Goldsmith Responds About “Co-Belligerency”
To begin with, it is important to note that Goldsmith does not respond to the substance of the panel’s criticism of the idea that state-centered notions of co-belligerency can be applied to non-state actors in NIAC. Recall what it said:
But even if Al-Bihani’s argument were relevant to his detention and putting aside all the questions that applying such elaborate rules to this situation would raise, the laws of co-belligerency affording notice of war and the choice to remain neutral have only applied to nation states. See 2 L. OPPENHEIM, INTERNATIONAL LAW: A TREATISE § 74 (1906). The 55th clearly was not a state, but rather an irregular fighting force present within the borders of Afghanistan at the sanction of the Taliban. Any attempt to apply the rules of co-belligerency to such a force would be folly, akin to this court ascribing powers of national sovereignty to a local chapter of the Freemasons.
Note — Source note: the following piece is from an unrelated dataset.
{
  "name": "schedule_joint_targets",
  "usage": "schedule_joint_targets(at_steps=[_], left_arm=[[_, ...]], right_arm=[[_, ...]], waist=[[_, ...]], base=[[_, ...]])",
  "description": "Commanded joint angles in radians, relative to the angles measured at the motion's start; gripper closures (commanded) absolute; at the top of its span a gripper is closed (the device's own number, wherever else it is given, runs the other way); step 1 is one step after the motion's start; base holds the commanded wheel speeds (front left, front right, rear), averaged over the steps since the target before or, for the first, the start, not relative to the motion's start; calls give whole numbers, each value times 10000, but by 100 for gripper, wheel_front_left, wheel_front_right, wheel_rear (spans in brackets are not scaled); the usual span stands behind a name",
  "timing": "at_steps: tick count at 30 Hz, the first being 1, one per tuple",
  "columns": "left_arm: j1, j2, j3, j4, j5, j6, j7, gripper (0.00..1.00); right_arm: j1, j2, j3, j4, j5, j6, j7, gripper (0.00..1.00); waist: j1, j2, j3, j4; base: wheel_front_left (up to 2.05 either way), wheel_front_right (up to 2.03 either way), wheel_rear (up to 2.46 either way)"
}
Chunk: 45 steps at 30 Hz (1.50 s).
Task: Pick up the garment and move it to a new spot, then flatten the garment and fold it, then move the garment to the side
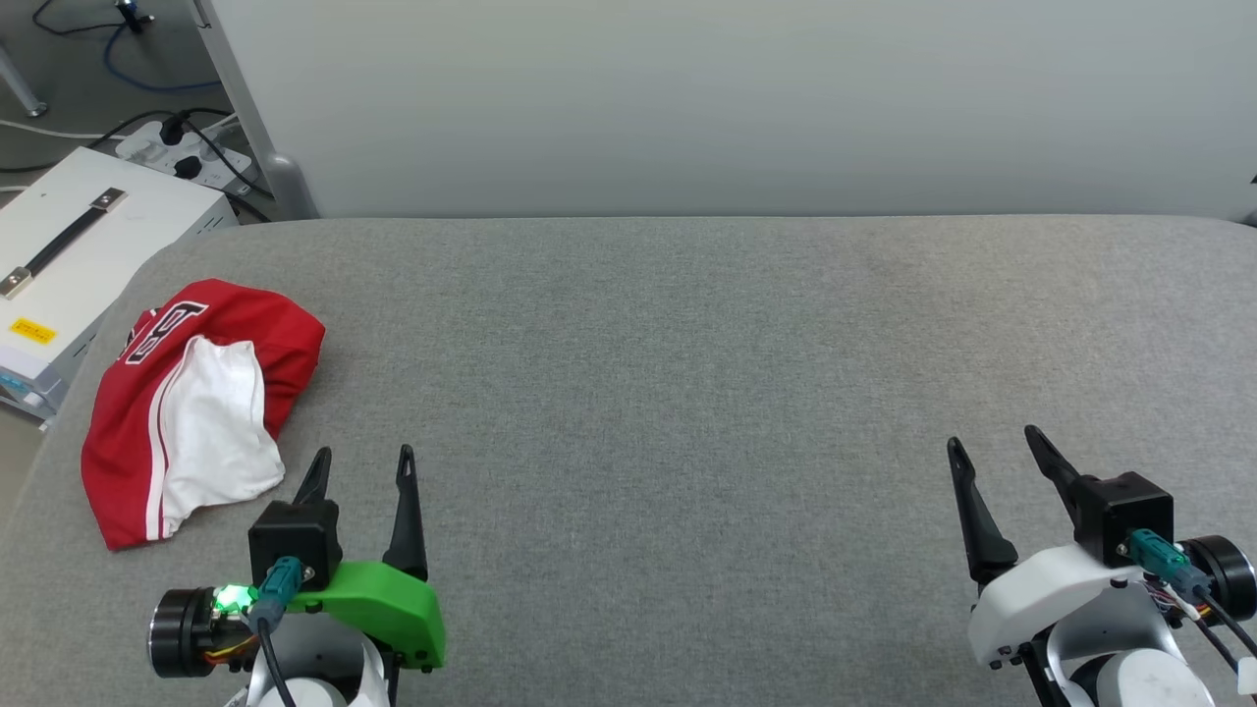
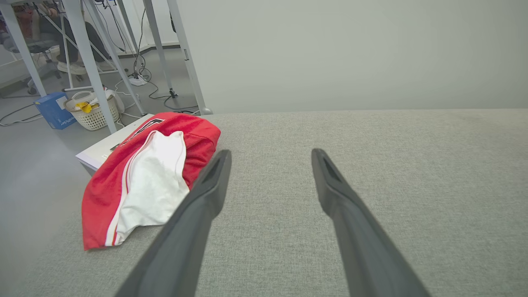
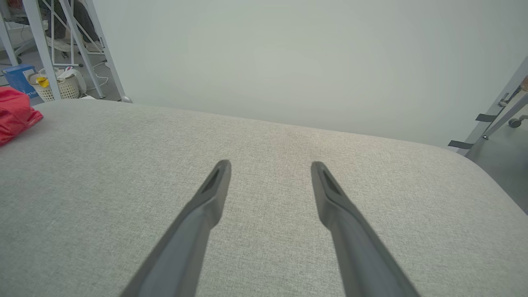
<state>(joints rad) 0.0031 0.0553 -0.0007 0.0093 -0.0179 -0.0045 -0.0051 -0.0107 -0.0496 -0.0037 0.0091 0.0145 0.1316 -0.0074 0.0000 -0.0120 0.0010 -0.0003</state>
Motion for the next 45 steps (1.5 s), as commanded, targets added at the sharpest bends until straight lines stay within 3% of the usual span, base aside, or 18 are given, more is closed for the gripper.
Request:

It can’t be pleasant for Goldsmith, one of the primary architects of the co-belligerency rationale, to see his position described as “folly” by a panel of the D.C. Circuit. So I would hope that, at some point, he would take the time to explain why it makes sense to analogize between states and non-state actors with regard to concepts such as neutrality. I”m skeptical, but I’m certainly willing to be persuaded otherwise.
Instead of making that argument, however, Goldsmith simply points out — correctly — that the panel’s rejection of co-belligerency was dicta. I did not argue otherwise. Indeed, I chose my words carefully: I said the panel “concluded” that co-belligerency did not apply in NIAC, not that it “held” that it did not; and I said that, as a result, the argument was “discredited,” not that it was “rejected.” The government remains perfectly free to continue to argue co-belligerency. It is also under no obligation to make a substantive argument in defense of that idea. But it is certainly my right to point out (1) that neither Goldsmith nor the government has ever explained why the state/non-state actor analogy is justified; and (2) that, dicta or not, a panel of the D.C. Circuit has described the analogy as “folly.”
Finally, I’m baffled by Goldsmith’s statement that my position may lead me to a place I don’t want to go, because “if the laws of war for NIAC are silent on an issue, the main alternative to arguing by analogy to IAC in interpreting the AUMF is to conclude that the laws of war place no limits whatsoever on the AUMF.” That statement implies that when the laws of war — in IAC or NIAC — are not silent on an issue, they do in fact place limits on the interpretation of the AUMF. But that is certainly not the US position, nor does it seem to be the position of conservative scholars like Goldsmith. Both insist, for example, that the AUMF authorizes the targeted killing of anyone who is a member — to quote the government’s brief in Al-Aulaqi — of “an organized armed group that is either part of al-Qaeda, or is an associated force, or cobelligerent, of al-Qaeda that has directed armed attacks against the United States in the noninternational armed conflict between the United States and al-Qaeda.” The idea that the US is in a global NIAC with al-Qaeda directly contradicts the laws of war, which limit NIAC to specific areas in which hostilities reach a certain level of intensity. Yet I don’t see the government or conservative scholars arguing that the AUMF should be interpreted to limit targeted killing to individuals who participate in the NIACs that are actually taking place in Afghanistan and Pakistan. Nor do I see the government or conservative scholars arguing that the AUMF limits targeted killing to individuals who are either members of an “organized armed group” participating in those specific NIACs or otherwise directly participate in them, which are the only criteria consistent with the laws of war that apply in NIAC. Those laws are not “silent” on the issue of who can be targeted, as Goldsmith suggests. What they say is simply too limiting for the US’s tastes. So the government and conservative scholars invent new ways to expand the category of individuals who can be “lawfully” targeted under the AUMF beyond the limits imposed by the laws of war — such as by arguing that an individual who does not fall into either of the traditional categories can still be killed at any time if he is a member of an organization that is a “co-belligerent” of a group involved in the (imaginary) “noninternational armed conflict between the United States and al-Qaeda.” That is not interpreting the laws of war, by analogy or otherwise. That is ignoring them.
I am fully aware, of course, that the US is going to decide for itself who it can “lawfully” kill and when it can “lawfully” kill them. What I object to is the desire of the government and conservative scholars to minimize the political repercussions of their radical approach to targeted killing by appropriating — and distorting — the language of international law. And let’s be clear: that is exactly what they are doing. It is no accident that the government and conservative scholars take the position that the AUMF is informed by the laws of war, not governed or limited by them. Doing so enables the US to pretend that it takes the laws of war seriously while still reserving to itself the right to ignore those laws when it finds them inconvenient.